Page 40 - DFCS NEWS MAGAZINE 2020-1
P. 40

Air Commando Lt. Col. Walter D. “Dean” Hunter, USAF (Ret.)
Marine in Korea to SAC B-47s during the Cold War to Jungle Jim T-28s in Vietnam
By Lew Jennings
Lt. Col. Walter D. “Dean” Hunter, USAF, (Ret.). Six years in the Marine Corps and 20 years as a Command Pilot in the Air Force. Decorations include the Silver Star, Distinguished Flying Cross with “V” for Valor, Bronze Star with “V” for Valor and 7 Air Medals.
Activated as a new Marine reservist with no training and still a teenager, Private Dean Hunter landed ashore in General MacArthur’s second wave at Inchon, Korea on 15 September 1950. Days later, he killed an enemy soldier with a .45 caliber pistol that his Mom had secretly hidden for him in a See’s Candy box when he departed aboard ship in San Diego. It never left his side.
The enemy had crept into his tent in the middle of the night and were slitting the throats of sleeping Marines, when he awoke to find an enemy soldier on top of him about to do just that. He fired his .45 pistol point blank, killing the soldier. His action alerted others and saved many in his platoon.
W. Dean Hunter’s story as a warrior started back then in 1950. He would become a Staff Sergeant and F4U Plane Captain before leaving the Marine Corps to attend college and become a commissioned officer through Air Force ROTC. He graduated flight school at the top of his class and was selected for fighter jet training in the F-86. However, General LeMay’s Strategic Air Command (SAC) was looking for top pilots to fly their troubled B-47 six-engine bombers and Hunter was diverted to SAC as a B-47 co-pilot and Command Pilot for several years.

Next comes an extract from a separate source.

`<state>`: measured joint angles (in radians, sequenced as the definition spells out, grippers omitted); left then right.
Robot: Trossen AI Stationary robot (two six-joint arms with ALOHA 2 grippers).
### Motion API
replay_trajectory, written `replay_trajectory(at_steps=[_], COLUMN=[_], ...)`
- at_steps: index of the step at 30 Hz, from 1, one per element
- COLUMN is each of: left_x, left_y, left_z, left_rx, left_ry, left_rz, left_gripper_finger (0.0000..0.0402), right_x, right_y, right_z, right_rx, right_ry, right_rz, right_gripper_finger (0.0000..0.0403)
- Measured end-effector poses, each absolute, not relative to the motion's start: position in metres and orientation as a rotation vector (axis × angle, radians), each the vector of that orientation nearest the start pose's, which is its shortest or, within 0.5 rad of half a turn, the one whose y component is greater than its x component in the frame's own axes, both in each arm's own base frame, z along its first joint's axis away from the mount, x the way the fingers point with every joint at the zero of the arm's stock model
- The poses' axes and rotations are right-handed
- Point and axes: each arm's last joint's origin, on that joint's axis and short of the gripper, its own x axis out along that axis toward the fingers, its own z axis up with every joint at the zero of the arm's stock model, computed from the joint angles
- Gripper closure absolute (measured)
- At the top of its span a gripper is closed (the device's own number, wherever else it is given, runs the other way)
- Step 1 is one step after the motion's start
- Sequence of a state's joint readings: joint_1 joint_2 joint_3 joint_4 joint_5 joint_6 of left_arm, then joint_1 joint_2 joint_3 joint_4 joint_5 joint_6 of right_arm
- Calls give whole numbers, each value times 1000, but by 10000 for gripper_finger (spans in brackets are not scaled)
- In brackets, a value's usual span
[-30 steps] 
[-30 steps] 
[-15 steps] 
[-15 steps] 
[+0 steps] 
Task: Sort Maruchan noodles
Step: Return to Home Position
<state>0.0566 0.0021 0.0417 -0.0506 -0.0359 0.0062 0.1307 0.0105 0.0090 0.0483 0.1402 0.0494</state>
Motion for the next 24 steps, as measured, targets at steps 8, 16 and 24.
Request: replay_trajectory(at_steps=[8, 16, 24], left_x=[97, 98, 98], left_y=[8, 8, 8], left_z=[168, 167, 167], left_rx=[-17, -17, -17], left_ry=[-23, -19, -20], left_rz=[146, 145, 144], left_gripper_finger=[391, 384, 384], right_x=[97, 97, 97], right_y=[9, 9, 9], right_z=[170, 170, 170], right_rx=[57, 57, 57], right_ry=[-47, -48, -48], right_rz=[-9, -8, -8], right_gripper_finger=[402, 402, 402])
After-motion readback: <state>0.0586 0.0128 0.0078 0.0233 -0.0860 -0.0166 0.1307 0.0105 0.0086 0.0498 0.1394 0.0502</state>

He yearned to be a warrior again and volunteered for a secret assignment to a new outfit flying WWII vintage airplanes in combat. He was surprised when he was accepted and allowed to leave SAC, as once you were in the Strategic Air Command, you never left. He knew this must be a really important assignment.
His Wing Commander spun the dial on the safe and extracted a large manila envelope. “I’ve never seen orders like this in my entire military career”, he said, as he handed Hunter the sealed envelope to be opened only in the Commander’s presence. Issued by the Defense Intelligence Agency, his new orders were
stamped “SECRET”. He was to leave the Base within 24 hours and fly to Wichita, Kansas. Upon arrival he was to take a taxi to the local train depot and, with a locker number and key also provided in the envelope, obtain further instructions. He took a train to Blue Eye, Missouri, then an 18-hour Greyhound bus ride to Fort Walton Beach, Florida. A Sergeant met him there and drove him to a secret location on Eglin Air Force Base, where he found himself assigned to fly highly modified vintage T-28D attack aircraft with the 4400th Combat Crew Training Squadron.
At 0300 the next morning, his Commando training began with 10-mile run, followed by a quick breakfast and then a daily exercise program including black belt martial arts. The afternoons were dedicated to flying interdiction missions in the T-28s. The operations tempo bordered on the extreme, which was a hallmark of being in the Air Commandos. After nearly three months of training, he was directed by an Intelligence Officer to swallow a pill he had been given (actually an M&M covered peanut) and with that, he would forget ever attending training at Eglin and return to his SAC base.
A few months later he received a call from the Commander of the 6th Fighter Squadron, inviting him to come to Hurlburt Field at Eglin again to join the First Air Commando Squadron. They would undergo two more months of intense training in the T-28Ds, performing low level bombing runs, strafing runs, and shooting rockets, before deploying on a TOP SECRET assignment to Vietnam as part of Operation FARM GATE. Dean Hunter would join the elite Air Commandos, the first USAF fighters in Vietnam, where he flew 166 combat missions in the T-28.
On 26 April 1964 he earned the Distinguished Flying Cross when he repeatedly placed himself in harm’s way attacking enemy anti-aircraft positions and saving the crew of a crippled C-123 Provider.
On 25 June 1964 he was awarded the Silver Star for three back-to-back combat missions, silencing AAA gun positions, saving a Special Forces Camp from being overrun, and credited with 400 enemy killed. That action is currently under review for upgrade to the Medal of Honor.